Pour y arriver, outre Tofi, il faudra également museler Kesteloot, révélation de ces playoffs.

Qui aurait cru qu’à la fin du mois de mai, le Brussels serait encore en lice pour le titre de champion de Belgique ? Peu de monde, c’est certain. Mais pourtant, grâce au travail incroyable fourni par le staff et les joueurs, les Bruxellois sont à 40 minutes d’une finale historique, eux qui évoluaient encore… en D2 il y a trois ans. Avec Limburg, le Brussels donne un véritable vent de fraîcheur à la compétition.
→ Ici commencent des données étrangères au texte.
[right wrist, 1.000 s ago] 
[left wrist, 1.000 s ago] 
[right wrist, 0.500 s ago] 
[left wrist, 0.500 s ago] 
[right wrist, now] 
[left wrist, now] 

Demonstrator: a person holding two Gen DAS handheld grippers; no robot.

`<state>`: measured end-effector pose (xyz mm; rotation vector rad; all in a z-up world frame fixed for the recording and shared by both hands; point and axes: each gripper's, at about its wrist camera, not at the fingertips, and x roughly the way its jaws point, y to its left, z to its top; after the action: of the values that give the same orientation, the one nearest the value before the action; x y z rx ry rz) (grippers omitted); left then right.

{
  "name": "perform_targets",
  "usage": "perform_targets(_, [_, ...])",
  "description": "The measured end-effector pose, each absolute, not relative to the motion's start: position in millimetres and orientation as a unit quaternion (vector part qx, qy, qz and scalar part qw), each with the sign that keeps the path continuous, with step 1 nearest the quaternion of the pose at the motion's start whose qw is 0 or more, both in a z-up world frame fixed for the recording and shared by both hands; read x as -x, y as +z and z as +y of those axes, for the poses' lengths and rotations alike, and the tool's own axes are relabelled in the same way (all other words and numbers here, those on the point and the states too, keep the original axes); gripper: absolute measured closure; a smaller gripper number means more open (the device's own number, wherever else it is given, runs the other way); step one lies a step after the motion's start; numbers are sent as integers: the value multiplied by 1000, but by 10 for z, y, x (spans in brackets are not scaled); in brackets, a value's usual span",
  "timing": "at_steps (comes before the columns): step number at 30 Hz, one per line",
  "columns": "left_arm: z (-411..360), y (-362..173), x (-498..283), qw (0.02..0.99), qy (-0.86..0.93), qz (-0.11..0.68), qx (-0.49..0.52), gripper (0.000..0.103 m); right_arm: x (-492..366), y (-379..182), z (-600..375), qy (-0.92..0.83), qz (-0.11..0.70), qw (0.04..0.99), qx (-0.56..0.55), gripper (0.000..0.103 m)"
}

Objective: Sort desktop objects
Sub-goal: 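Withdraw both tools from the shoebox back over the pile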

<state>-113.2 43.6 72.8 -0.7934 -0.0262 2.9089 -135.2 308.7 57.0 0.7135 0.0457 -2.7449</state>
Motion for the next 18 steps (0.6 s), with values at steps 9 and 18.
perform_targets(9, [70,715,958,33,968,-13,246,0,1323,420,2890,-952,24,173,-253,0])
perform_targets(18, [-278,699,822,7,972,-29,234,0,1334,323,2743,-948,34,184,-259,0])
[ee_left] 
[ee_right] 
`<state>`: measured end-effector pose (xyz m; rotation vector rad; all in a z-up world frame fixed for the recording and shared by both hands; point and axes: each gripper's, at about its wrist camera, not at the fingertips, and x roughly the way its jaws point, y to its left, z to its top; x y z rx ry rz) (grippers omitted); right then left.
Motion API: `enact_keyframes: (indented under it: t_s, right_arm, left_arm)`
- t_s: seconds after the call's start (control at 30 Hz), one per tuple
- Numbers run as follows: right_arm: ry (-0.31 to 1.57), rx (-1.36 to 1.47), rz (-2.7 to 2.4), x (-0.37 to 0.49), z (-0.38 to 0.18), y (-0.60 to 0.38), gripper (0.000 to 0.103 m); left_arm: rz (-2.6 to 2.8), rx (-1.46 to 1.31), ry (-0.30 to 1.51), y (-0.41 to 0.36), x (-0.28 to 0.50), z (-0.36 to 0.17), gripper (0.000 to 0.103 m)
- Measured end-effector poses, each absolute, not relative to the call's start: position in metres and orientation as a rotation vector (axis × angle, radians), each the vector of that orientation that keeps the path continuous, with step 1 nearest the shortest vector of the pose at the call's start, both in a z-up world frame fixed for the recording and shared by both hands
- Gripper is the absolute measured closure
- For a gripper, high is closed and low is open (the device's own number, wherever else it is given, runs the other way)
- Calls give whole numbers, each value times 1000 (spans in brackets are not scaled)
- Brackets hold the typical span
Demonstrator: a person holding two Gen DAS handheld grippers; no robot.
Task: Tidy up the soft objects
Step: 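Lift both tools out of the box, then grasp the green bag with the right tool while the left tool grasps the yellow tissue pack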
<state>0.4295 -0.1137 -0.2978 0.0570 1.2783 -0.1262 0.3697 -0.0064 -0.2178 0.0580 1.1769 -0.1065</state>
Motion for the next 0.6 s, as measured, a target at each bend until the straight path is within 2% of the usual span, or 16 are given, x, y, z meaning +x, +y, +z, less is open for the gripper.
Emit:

"Pour le basket belge, le fait que les deux séries se jouent sur un cinquième match décisif, c’est super-intéressant," note Serge Crevecoeur, l’entraîneur neder-over-heembeekois.

Incroyable de réussite aux shoots jeudi, le Brussels va à nouveau devoir jouer une partition presque parfaite pour s’imposer dans la forteresse alostoise. "C’est vrai que notre pourcentage a été très bon mais on possède d’excellents shooteurs. Je pense sincèrement qu’on est capable de reproduire ce genre de prestation aujourd’hui."

Et cette saison, le Brussels a clairement eu un déclic défensivement, dans le sillage d’un Guy Muya qui a rapidement su se montrer indispensable sur l’échiquier bruxellois. Tofi plus ou moins contrôlé par le duo Gamble-Ubel, le Basic-Fit va devoir à présent solutionner un autre problème qui n’était peut-être pas prévu : Vincent Kesteloot. Auteur de deux prestations consécutives à vingt points ou plus, il a souvent été un casse-tête pour la défense du Brussels.

"Cela fait trois mois qu’il évolue à un excellent niveau, se réjouit Brad Dean, l’entraîneur alostois. Je pense qu’il a de bonnes chances d’être en équipe nationale où il serait une très bonne rotation. Mais attention car il mérite ce qui lui arrive. Vincent a énormément travaillé pour arriver là où il est actuellement."

Si les pronostics sont en faveur des Okapis qui évoluent à domicile, le Brussels a démontré tout au long de la saison qu’il était capable de renverser des situations défavorables.